Problem statement: Leaving out any pictures, print the entries that follow exactly as they stand.

(Records contained in a dataset)
▽

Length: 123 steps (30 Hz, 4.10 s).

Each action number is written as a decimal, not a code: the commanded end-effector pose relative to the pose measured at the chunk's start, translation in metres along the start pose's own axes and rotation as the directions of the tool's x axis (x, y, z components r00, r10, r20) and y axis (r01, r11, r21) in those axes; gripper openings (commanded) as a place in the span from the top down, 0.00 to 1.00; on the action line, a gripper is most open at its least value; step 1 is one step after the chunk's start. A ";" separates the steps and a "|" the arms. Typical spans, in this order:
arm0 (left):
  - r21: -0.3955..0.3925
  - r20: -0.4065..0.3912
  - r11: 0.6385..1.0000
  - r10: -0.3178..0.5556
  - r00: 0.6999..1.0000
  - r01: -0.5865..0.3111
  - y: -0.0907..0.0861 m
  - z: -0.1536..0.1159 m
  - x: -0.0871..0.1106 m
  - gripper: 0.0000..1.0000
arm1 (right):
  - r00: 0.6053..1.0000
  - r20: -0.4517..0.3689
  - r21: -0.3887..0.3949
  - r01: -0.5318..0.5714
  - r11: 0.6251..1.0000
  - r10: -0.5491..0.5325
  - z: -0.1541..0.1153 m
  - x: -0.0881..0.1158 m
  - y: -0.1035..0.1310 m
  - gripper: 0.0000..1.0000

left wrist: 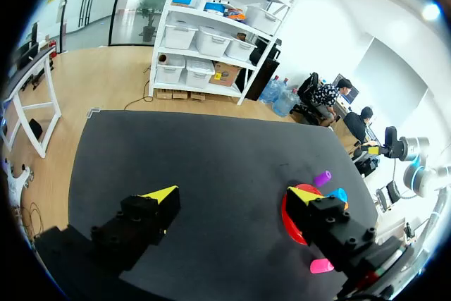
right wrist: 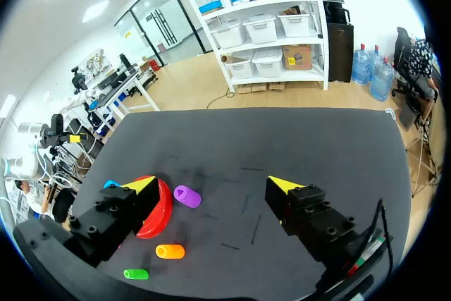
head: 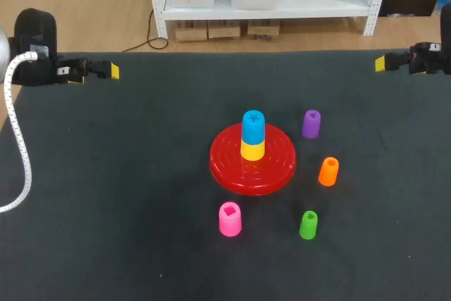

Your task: Pick up and stack the cylinders on the red base in this order: pink,purple,orange,green

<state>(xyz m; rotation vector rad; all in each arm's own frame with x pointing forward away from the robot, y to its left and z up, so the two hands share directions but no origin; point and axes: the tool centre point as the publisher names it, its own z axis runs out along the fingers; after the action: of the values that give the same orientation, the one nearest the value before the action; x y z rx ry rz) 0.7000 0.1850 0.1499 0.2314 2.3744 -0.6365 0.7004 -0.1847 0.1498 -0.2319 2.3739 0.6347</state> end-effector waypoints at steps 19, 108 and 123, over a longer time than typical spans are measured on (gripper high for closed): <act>0.000 0.000 1.000 0.000 1.000 0.000 0.000 0.000 0.000 0.00 | 1.000 0.000 0.000 0.000 1.000 0.000 0.000 0.000 0.000 0.00; 0.499 0.125 0.314 0.896 0.425 -0.808 -0.074 -0.039 0.064 0.00 | 1.000 0.000 0.000 0.000 1.000 0.000 0.000 0.000 0.000 0.00; 0.486 0.119 0.334 0.890 0.439 -0.808 -0.074 -0.044 0.063 0.00 | 1.000 0.000 0.000 0.000 1.000 0.000 0.000 0.000 0.000 0.00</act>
<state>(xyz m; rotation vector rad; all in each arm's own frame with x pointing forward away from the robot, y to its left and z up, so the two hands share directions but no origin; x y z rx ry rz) 0.6051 0.1425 0.1677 1.7254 1.7563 -0.6415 0.7004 -0.1847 0.1498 -0.2318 2.3740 0.6346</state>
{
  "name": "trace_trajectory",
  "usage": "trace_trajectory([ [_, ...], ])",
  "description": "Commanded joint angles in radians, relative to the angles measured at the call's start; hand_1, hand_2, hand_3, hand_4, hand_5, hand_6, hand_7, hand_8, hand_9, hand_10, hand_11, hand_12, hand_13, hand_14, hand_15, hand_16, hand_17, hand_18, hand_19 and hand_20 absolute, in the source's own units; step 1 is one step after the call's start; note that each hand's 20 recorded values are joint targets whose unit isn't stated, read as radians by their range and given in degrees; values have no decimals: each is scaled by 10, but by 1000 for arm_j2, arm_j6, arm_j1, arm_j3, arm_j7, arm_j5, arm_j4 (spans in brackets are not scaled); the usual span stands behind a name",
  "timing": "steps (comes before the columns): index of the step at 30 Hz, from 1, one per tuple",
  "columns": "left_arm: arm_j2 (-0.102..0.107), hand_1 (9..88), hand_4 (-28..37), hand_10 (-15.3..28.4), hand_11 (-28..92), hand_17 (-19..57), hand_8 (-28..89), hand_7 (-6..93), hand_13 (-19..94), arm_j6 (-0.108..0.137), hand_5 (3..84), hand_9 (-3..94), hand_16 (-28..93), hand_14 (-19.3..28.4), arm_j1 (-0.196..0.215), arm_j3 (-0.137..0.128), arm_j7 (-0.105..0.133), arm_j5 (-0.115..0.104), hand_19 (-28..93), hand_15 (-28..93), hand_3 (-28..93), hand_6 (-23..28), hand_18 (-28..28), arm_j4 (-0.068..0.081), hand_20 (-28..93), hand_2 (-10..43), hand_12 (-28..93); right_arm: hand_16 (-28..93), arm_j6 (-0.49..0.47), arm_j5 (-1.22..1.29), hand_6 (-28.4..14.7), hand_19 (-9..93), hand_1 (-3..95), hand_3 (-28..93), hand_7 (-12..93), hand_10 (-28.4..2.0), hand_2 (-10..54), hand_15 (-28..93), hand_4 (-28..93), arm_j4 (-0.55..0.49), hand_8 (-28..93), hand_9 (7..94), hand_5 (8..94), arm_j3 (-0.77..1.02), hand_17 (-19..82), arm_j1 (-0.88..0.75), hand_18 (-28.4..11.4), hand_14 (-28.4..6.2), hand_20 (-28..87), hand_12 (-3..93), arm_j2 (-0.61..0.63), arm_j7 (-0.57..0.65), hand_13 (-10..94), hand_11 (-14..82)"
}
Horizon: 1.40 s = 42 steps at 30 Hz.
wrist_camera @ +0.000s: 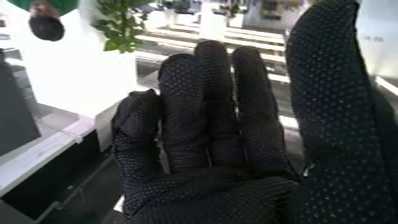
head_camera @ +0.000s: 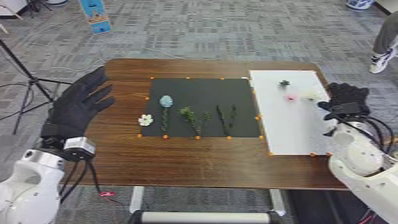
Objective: Arrange flowers
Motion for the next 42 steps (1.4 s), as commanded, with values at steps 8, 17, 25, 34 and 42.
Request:
trace_trajectory([
  [8, -14, 240, -283, 84, 120, -103, -99, 172, 144, -1, 237, 182, 42, 129, 24, -5, -4, 3, 369, 111, 659, 17, 180, -10, 83, -95, 175, 280, -52, -5, 3, 807, 592, 439, 292, -97, -95, 761, -283, 120, -144, 460, 476, -130, 245, 92, -190, -102, 586, 256, -4, -20, 449, 336],
  [17, -12, 238, -283, 84, 121, -104, -99, 171, 144, 4, 237, 182, 43, 129, 41, -17, 2, 1, 369, 113, 661, 17, 180, -19, 83, -95, 175, 274, -88, -10, 5, 817, 563, 508, 308, -101, -95, 765, -283, 184, -151, 473, 488, -224, 252, 180, -192, -103, 581, 262, -3, -15, 460, 362],
  [25, -4, 237, -283, 85, 123, -104, -98, 170, 143, 6, 237, 182, 42, 129, 49, -28, 7, 0, 369, 112, 662, 17, 180, -23, 83, -95, 176, 277, -298, 52, 14, 814, 531, 571, 311, -100, -95, 762, -283, 125, -157, 492, 509, -186, 248, 195, -194, -103, 584, 266, 25, -78, 466, 381],
  [34, -2, 234, -283, 85, 122, -105, -97, 168, 144, 13, 237, 182, 42, 129, 57, -34, 9, -4, 369, 112, 664, 17, 181, -27, 83, -94, 175, 304, -285, 43, 39, 816, 458, 714, 393, -83, -95, 746, -283, 159, -50, 604, 563, -281, 261, 280, -187, -83, 583, 354, 11, -94, 525, 362],
  [42, -6, 234, -283, 85, 120, -105, -96, 167, 143, 18, 237, 182, 42, 130, 75, -61, 23, 0, 369, 113, 662, 17, 181, -40, 83, -92, 175, 388, -195, 6, 37, 872, 514, 787, 480, -70, -91, 771, -283, 125, -13, 738, 685, -283, 322, 274, -193, -66, 586, 500, 21, -102, 631, 355],
])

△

The answer:
Length: 123 steps (30 Hz, 4.10 s).

Each action number is written as a decimal, not a code: the commanded end-effector pose relative to the pose measured at the chunk's start, translation in metres along the start pose's own axes and rotation as the directions of the tool's x axis (x, y, z components r00, r10, r20) and y axis (r01, r11, r21) in those axes; gripper openings (commanded) as a place in the span from the top down, 0.00 to 1.00; on the action line, a gripper is most open at its least value; step 1 is one step after the chunk's start. A ";" separates the steps and a "|" the arms. Typical spans, in this order:
arm0 (left):
  - r21: -0.3955..0.3925
  - r20: -0.4065..0.3912
  - r11: 0.6385..1.0000
  - r10: -0.3178..0.5556
  - r00: 0.6999..1.0000
  - r01: -0.5865..0.3111
  - y: -0.0907..0.0861 m
  - z: -0.1536..0.1159 m
  - x: -0.0871..0.1106 m
  - gripper: 0.0000..1.0000
arm1 (right):
  - r00: 0.6053..1.0000
  - r20: -0.4517..0.3689
  - r21: -0.3887..0.3949
  - r01: -0.5318..0.5714
  - r11: 0.6251..1.0000
  - r10: -0.5491..0.5325
  - z: -0.1541..0.1153 m
  - x: -0.0881..0.1158 m
  - y: -0.1035..0.1310 m
  - gripper: 0.0000..1.0000

left wrist: 
right wrist: 
head: 

Your task: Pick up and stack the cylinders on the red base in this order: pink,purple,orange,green

<state>(xyz m; rotation vector rad; all in each arm's own frame with x pointing forward away from the robot, y to its left and z up, so the two hands share directions but no origin; point and axes: the tool centre point as the publisher names it, its own z axis runs out along the fingers; after the action: of the values that give the same orientation, the one nearest the value before the action; x y z rx ry rz) 0.7000 0.1850 0.1499 0.2314 2.3744 -0.6365 0.7004 -0.1847 0.1498 -0.2319 2.3739 0.6347</state> end-effector waypoints at steps 19, 108 and 123, over a longer time than typical spans are measured on (gripper high for closed): <act>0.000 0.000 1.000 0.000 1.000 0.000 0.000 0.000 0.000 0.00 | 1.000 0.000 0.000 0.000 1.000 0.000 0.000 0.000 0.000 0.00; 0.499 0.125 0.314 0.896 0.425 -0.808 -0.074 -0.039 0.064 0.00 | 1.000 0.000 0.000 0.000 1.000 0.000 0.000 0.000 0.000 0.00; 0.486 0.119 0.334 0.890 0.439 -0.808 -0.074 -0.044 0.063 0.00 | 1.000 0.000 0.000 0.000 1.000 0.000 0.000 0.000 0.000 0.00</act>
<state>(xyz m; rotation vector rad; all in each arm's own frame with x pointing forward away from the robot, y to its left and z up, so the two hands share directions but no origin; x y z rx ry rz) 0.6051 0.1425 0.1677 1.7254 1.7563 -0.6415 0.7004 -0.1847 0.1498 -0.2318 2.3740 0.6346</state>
{
  "name": "trace_trajectory",
  "usage": "trace_trajectory([ [_, ...], ])",
  "description": "Commanded joint angles in radians, relative to the angles measured at the call's start; hand_1, hand_2, hand_3, hand_4, hand_5, hand_6, hand_7, hand_8, hand_9, hand_10, hand_11, hand_12, hand_13, hand_14, hand_15, hand_16, hand_17, hand_18, hand_19 and hand_20 absolute, in the source's own units; step 1 is one step after the call's start; note that each hand's 20 recorded values are joint targets whose unit isn't stated, read as radians by their range and given in degrees; values have no decimals: each is scaled by 10, but by 1000 for arm_j2, arm_j6, arm_j1, arm_j3, arm_j7, arm_j5, arm_j4 (spans in brackets are not scaled); the usual span stands behind a name",
  "timing": "steps (comes before the columns): index of the step at 30 Hz, from 1, one per tuple",
  "columns": "left_arm: arm_j2 (-0.102..0.107), hand_1 (9..88), hand_4 (-28..37), hand_10 (-15.3..28.4), hand_11 (-28..92), hand_17 (-19..57), hand_8 (-28..89), hand_7 (-6..93), hand_13 (-19..94), arm_j6 (-0.108..0.137), hand_5 (3..84), hand_9 (-3..94), hand_16 (-28..93), hand_14 (-19.3..28.4), arm_j1 (-0.196..0.215), arm_j3 (-0.137..0.128), arm_j7 (-0.105..0.133), arm_j5 (-0.115..0.104), hand_19 (-28..93), hand_15 (-28..93), hand_3 (-28..93), hand_6 (-23..28), hand_18 (-28..28), arm_j4 (-0.068..0.081), hand_20 (-28..93), hand_2 (-10..43), hand_12 (-28..93); right_arm: hand_16 (-28..93), arm_j6 (-0.49..0.47), arm_j5 (-1.22..1.29), hand_6 (-28.4..14.7), hand_19 (-9..93), hand_1 (-3..95), hand_3 (-28..93), hand_7 (-12..93), hand_10 (-28.4..2.0), hand_2 (-10..54), hand_15 (-28..93), hand_4 (-28..93), arm_j4 (-0.55..0.49), hand_8 (-28..93), hand_9 (7..94), hand_5 (8..94), arm_j3 (-0.77..1.02), hand_17 (-19..82), arm_j1 (-0.88..0.75), hand_18 (-28.4..11.4), hand_14 (-28.4..6.2), hand_20 (-28..87), hand_12 (-3..93), arm_j2 (-0.61..0.63), arm_j7 (-0.57..0.65), hand_13 (-10..94), hand_11 (-14..82)"
}
Horizon: 1.40 s = 42 steps at 30 Hz.
wrist_camera @ +0.000s: 
head_camera @ +0.000s: 
Objective: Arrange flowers
Motion for the next 42 steps (1.4 s), as commanded, with values at steps 8, 17, 25, 34 and 42.
Request:
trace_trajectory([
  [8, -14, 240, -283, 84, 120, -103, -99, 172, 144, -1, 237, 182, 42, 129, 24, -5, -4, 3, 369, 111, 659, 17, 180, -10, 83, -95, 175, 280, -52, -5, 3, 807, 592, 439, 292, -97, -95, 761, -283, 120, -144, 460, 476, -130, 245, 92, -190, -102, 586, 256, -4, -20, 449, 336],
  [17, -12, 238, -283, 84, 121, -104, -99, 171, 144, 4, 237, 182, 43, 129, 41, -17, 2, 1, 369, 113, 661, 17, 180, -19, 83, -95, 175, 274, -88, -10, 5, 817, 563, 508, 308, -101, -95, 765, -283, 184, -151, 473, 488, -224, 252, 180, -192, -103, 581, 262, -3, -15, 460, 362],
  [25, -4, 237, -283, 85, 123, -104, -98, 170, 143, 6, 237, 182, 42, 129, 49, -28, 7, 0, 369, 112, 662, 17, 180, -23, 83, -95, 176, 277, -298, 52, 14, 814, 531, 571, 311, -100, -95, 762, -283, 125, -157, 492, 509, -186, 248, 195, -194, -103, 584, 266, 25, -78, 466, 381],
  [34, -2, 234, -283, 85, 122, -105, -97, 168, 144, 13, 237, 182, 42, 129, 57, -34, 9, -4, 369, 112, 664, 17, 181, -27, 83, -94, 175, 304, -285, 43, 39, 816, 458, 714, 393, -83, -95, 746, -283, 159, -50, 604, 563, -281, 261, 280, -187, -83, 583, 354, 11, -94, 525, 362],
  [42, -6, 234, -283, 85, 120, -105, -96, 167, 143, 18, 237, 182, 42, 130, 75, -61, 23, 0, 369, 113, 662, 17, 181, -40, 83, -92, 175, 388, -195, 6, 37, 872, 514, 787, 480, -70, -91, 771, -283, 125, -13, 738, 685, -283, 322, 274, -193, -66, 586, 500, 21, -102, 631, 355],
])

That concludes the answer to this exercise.